The task >> For the records below, tally the lines that contain "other" and give only that number.

######

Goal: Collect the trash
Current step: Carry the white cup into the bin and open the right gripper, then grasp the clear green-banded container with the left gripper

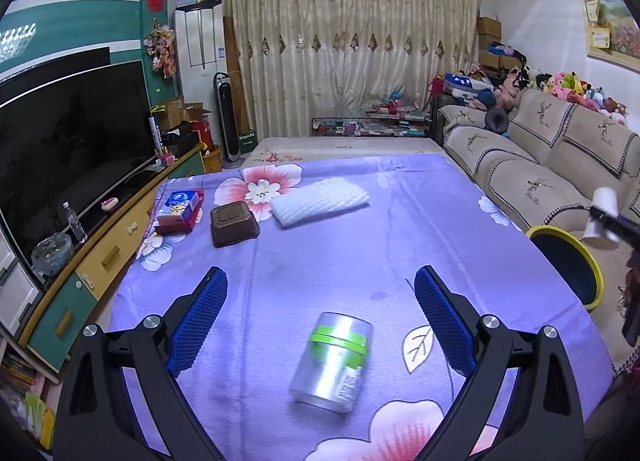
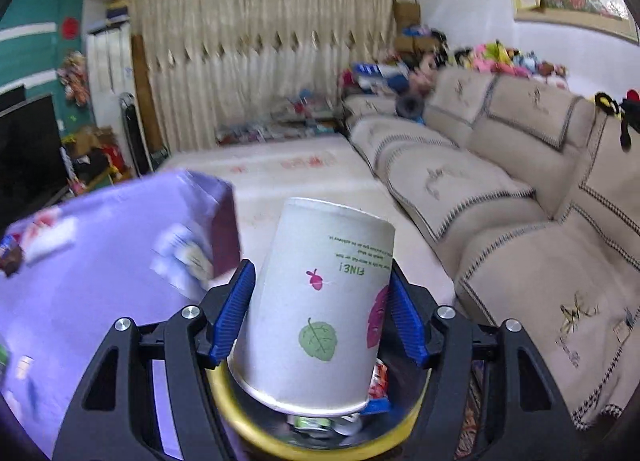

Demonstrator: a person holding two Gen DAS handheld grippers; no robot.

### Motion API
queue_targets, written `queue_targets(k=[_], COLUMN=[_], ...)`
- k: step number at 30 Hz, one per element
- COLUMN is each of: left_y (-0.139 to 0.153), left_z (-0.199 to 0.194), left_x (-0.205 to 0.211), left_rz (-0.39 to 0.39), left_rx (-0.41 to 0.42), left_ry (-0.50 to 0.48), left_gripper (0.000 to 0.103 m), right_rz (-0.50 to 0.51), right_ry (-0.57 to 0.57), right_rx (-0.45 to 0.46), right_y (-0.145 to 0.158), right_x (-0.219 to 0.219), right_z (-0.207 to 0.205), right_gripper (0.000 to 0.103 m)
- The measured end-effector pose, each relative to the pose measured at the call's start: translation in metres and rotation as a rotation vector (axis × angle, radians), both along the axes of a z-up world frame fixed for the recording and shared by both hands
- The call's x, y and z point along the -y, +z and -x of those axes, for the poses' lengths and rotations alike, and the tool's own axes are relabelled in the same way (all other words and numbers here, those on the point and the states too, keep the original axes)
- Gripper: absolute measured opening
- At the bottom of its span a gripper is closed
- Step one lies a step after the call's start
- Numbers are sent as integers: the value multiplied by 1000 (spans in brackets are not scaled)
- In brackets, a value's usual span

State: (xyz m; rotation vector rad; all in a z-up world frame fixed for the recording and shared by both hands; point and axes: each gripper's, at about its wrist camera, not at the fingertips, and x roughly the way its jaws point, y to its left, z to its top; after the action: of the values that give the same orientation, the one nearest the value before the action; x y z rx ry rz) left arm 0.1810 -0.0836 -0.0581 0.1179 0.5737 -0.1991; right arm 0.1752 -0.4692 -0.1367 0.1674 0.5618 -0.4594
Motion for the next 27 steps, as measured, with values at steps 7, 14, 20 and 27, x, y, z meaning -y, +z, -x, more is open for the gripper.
queue_targets(k=[7, 14, 20, 27], left_y=[-5, -20, -47, -74], left_z=[1, -6, -17, -30], left_x=[11, 8, 2, 3], left_rz=[-33, -34, -39, -72], left_rx=[-19, -73, -152, -252], left_ry=[-16, -25, -47, -73], left_gripper=[93, 93, 93, 80], right_rz=[-39, -14, -15, -25], right_ry=[-21, -12, -4, 15], right_rx=[-46, -40, -27, -29], right_y=[-36, -27, -16, -13], right_x=[15, 12, 7, -2], right_z=[-21, -26, -18, -14], right_gripper=[69, 71, 72, 73])
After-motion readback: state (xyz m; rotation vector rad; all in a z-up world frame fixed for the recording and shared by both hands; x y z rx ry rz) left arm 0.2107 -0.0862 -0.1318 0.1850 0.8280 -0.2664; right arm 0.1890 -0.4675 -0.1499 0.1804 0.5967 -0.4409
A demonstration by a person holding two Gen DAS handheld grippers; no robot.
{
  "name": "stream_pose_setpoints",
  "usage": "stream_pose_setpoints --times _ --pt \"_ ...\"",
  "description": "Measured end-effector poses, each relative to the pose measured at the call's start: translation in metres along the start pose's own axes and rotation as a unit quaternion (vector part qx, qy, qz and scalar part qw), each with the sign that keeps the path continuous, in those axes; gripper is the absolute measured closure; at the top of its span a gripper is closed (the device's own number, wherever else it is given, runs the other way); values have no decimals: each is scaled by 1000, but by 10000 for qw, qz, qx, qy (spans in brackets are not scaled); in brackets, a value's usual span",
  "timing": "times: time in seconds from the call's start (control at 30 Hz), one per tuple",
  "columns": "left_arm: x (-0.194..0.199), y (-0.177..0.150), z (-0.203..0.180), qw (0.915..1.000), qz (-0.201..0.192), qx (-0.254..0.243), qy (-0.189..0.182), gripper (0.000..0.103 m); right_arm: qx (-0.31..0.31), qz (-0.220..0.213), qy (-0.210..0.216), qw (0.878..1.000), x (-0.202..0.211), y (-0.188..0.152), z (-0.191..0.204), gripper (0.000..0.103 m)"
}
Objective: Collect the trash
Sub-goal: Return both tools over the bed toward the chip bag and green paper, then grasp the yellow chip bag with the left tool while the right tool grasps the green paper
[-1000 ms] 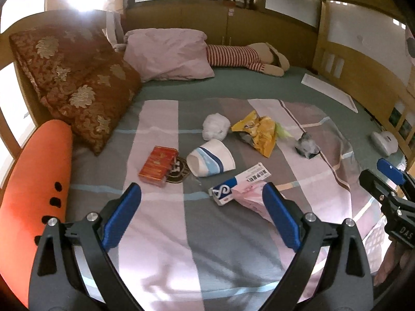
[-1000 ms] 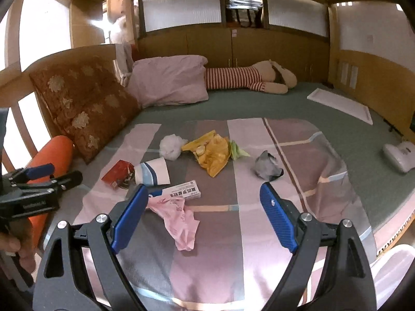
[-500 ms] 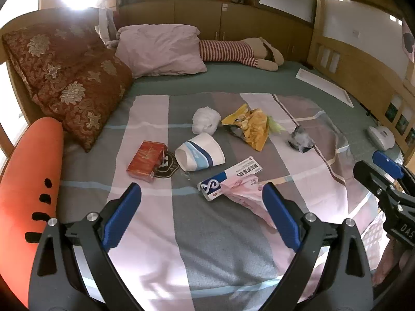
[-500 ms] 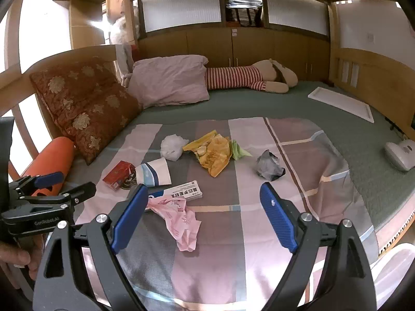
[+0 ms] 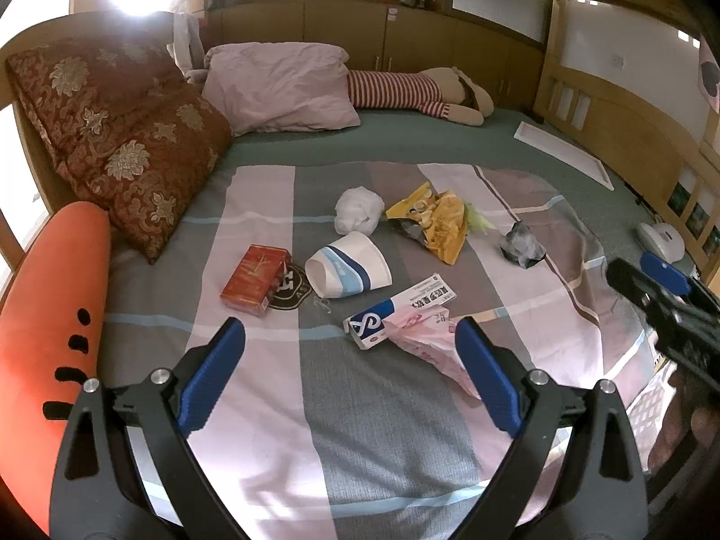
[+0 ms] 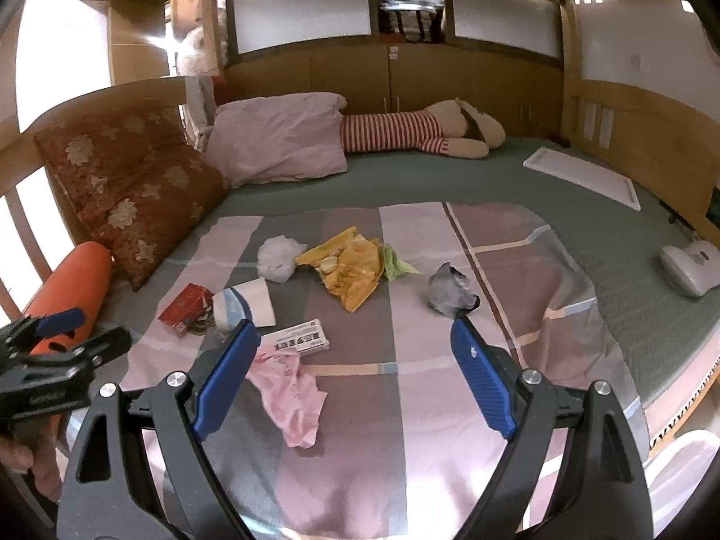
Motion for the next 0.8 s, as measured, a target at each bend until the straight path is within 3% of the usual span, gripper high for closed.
stream_pose_setpoints --times 0.27,0.5,0.73,0.8 --pt "4 4 1 9999 -70 121 -46 9 -63 496 -6 9987 -83 28 -18 19" --pt "2 4 -3 9999 -19 149 -62 9 73 1274 -497 9906 -203 30 -53 45" --pt "-4 6 -6 9998 19 126 -168 9 11 1202 -134 9927 -244 43 -52 46" --pt "-6 7 -6 9997 33 146 -192 9 62 1277 -217 9916 -257 45 -48 46"
Point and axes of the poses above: each gripper's, at about its wrist camera, not at the fingertips, and x roughly against the way its jaws point, z to its left, y to its top, the point moved 4 cm from there along -x, roughly the way its jaws point, and after that the axes turned 2 degrees about z, right-handed, at the moved point
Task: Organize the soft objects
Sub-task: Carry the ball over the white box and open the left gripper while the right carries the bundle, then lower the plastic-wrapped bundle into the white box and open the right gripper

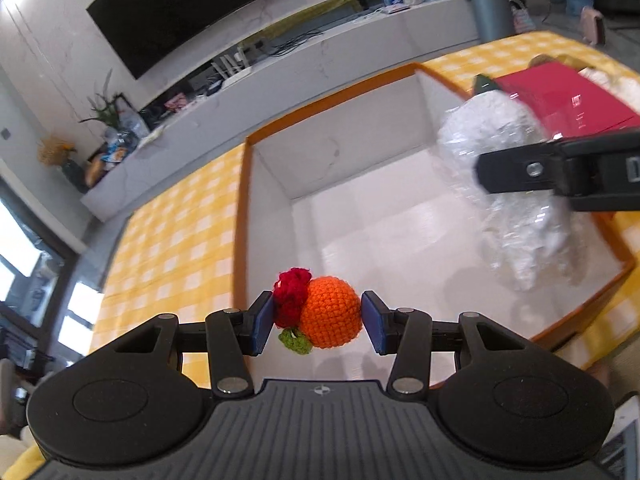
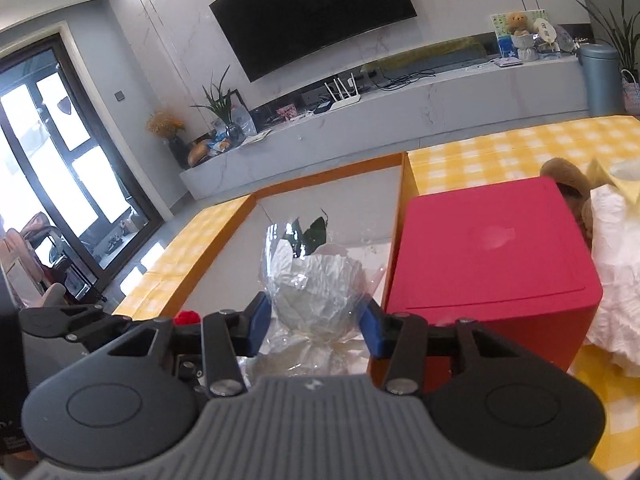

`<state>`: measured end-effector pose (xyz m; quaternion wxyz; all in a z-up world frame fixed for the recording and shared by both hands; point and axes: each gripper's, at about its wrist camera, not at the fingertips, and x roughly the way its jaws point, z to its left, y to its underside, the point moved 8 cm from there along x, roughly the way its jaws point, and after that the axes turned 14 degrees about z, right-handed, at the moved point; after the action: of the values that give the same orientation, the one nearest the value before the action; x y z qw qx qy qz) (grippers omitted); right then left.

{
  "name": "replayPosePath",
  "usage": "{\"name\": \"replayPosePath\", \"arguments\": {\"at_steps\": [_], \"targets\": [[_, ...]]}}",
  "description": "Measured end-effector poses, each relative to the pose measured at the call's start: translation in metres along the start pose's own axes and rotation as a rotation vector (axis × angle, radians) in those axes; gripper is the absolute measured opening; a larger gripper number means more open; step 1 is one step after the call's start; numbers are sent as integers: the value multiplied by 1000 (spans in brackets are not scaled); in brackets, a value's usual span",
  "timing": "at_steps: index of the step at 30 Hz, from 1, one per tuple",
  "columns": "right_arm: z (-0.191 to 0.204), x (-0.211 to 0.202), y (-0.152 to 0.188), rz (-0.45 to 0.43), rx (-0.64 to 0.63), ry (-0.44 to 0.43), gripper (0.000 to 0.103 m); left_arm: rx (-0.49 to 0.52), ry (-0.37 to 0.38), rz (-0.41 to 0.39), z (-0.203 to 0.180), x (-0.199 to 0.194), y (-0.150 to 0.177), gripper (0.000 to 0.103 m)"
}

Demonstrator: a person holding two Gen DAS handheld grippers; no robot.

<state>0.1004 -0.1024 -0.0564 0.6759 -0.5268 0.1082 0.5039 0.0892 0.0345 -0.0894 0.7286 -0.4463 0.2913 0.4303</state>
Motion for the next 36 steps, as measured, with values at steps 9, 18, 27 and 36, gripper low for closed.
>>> {"name": "replayPosePath", "arguments": {"at_steps": [9,18,27,36], "targets": [[11,3,7,18,-32,38,47,11,-10,-2,10,-12,2,69],[14,0,7,43,-36,77,47,-161,197,-174,65,-48,3,91],[46,47,-2,263,-195,288,48,-339,115,-170,125,-33,15,91],[86,98,-24,344,-254,324,48,-384,133,-168,136,-29,23,91]]}}
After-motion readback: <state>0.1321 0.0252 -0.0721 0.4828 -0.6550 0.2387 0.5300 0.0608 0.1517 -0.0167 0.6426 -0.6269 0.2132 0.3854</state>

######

Reply >> 2